I have no firm opinion, really, on whether people ought to “come out” as nonreligious. To me, religion doesn’t matter very much — aside from, you know, it being a constant focus of my life right now — so whether people choose to talk about it openly or not isn’t a concern of mine. Sure, there are reasons to do it. There are reasons not to, as well. Everyone has a million different factors — not the least of which is their geographic location — to consider before making that call for themselves.
Not believing in God is not like being a gay, lesbian or transgender. Sharing your “status” with others is not required to live a normal, healthy life. Unless you choose to be an activist, you probably don’t adopt behaviors that make you stand out as a None. You don’t necessarily know or want to know where your friends fall on the religious spectrum. And even if you do, you may just prefer to remain silent — keeping your ambivalence, uncertainty or lack of belief to yourselves.
Fine, I say. Who cares?
Having said that, for me personally, being “out” has been wonderful. Here’s why.
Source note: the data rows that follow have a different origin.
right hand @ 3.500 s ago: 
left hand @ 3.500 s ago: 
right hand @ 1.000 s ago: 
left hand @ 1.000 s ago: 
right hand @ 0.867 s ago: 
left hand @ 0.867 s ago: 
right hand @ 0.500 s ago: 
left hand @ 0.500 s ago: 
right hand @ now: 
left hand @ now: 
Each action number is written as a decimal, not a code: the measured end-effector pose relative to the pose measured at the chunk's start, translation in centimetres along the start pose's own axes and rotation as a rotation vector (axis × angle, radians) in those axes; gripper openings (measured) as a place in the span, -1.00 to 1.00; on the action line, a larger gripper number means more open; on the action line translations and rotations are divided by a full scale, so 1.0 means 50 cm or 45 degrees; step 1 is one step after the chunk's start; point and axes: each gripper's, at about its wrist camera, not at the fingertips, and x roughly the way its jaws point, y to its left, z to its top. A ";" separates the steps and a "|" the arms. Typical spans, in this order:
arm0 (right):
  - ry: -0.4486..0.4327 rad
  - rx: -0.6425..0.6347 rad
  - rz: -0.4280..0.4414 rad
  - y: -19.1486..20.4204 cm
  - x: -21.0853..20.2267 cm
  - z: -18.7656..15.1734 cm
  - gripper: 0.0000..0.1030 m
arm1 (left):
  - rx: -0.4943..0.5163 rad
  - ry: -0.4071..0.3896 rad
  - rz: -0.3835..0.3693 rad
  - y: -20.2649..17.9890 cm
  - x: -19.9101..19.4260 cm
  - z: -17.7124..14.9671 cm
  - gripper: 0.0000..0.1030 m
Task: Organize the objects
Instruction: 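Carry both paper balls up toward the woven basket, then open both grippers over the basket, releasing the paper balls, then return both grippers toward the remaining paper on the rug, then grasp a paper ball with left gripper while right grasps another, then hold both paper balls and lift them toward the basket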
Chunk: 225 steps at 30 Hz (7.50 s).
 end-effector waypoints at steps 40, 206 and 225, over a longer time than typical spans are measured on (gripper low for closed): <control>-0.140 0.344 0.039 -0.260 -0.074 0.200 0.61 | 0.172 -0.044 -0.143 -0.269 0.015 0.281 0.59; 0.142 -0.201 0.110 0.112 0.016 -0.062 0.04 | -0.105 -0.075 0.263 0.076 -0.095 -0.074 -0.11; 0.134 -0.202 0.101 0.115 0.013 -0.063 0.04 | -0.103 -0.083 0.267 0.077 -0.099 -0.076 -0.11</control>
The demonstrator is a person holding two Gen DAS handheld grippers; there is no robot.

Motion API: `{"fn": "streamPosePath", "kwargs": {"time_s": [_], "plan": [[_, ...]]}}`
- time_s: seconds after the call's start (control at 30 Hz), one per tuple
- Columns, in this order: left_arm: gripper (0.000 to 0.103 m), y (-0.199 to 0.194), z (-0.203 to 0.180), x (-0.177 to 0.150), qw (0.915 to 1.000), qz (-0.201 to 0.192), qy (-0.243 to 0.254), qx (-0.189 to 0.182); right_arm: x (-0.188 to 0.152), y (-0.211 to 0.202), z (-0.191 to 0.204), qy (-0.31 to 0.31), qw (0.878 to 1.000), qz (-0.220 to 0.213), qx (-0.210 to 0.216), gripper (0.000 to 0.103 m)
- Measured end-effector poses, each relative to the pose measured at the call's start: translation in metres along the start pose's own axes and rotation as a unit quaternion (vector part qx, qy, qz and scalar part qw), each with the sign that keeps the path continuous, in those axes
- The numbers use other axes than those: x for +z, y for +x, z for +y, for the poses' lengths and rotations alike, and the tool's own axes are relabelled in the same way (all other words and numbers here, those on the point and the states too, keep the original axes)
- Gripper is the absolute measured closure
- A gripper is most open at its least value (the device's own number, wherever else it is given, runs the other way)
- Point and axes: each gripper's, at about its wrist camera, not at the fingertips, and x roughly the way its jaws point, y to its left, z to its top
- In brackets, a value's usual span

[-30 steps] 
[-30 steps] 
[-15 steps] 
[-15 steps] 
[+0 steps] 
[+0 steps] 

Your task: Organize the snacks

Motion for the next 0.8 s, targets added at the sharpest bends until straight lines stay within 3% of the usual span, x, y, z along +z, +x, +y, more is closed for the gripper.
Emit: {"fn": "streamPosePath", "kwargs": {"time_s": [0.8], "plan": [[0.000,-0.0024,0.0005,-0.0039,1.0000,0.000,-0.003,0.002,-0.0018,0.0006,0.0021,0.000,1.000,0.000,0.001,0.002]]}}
1. I enjoy shattering people’s assumptions. I don’t fit the media’s stereotype of non-believer — who does, right? — so it’s nice to be able to spread the “good word” that atheists, agnostics and other Nones are just as likely as the next guy to be engaging people, good parents and involved community members. I particularly enjoy slipping my atheism into conversation with religious people who already know and like me; it forces them to confront their own stereotypes. Always a good thing.
2. I like religious people more now. When you’re closeted, it’s way too easy to sit back and become preemptively resentful. We might feel pissed that others are “free” to share their views while we must keep ours to ourselves. We might assume that people’s reactions would be negative if ever we were to out ourselves. But when you’re out — and when you’re truly nice about it — the reactions from religious people are far more positive than negative. People may be curious. They may be confused. They may quietly disapprove. But, in my experience, religious people have been, outwardly, quite lovely about my lack of belief. (As lovely, incidentally, as I am about their belief.) They don’t insult me or shy away from me. They don’t avoid the subject (well, some do, and that’s okay!) or make snide comments. They don’t try to change me. And with every positive experience I have, I am more open and less judgmental of “religious people” as a whole. I find that the more “out” I am, the better I feel about the people around me.
3. I’m setting an example for my child. Not believing in God is nothing to be ashamed of, but being open about our disbelief does — I believe — require a bit of finesse. We ought not just blurt it out it anger. We ought not invoke it as a weapon. We ought not talk about it excessively, just because we “can.” I don’t want my child to ever feel ashamed to share her beliefs with others — whatever those beliefs — but I also want to be a good role model for how to go about it without being a dick.
4. I’m opening the door for others. You wouldn’t believe how many people in our day-to-day consider themselves nonreligious; and the look of relief on their faces when they learn you aren’t religious can be priceless. It’s like the floodgates open. There’s this whole, rather fascinating aspect of your life — and theirs — that can be tapped for great conversation. By being open myself first, I’m showing others that it’s okay to make the first move. In fact, it can make friendships — and maybe life — even better.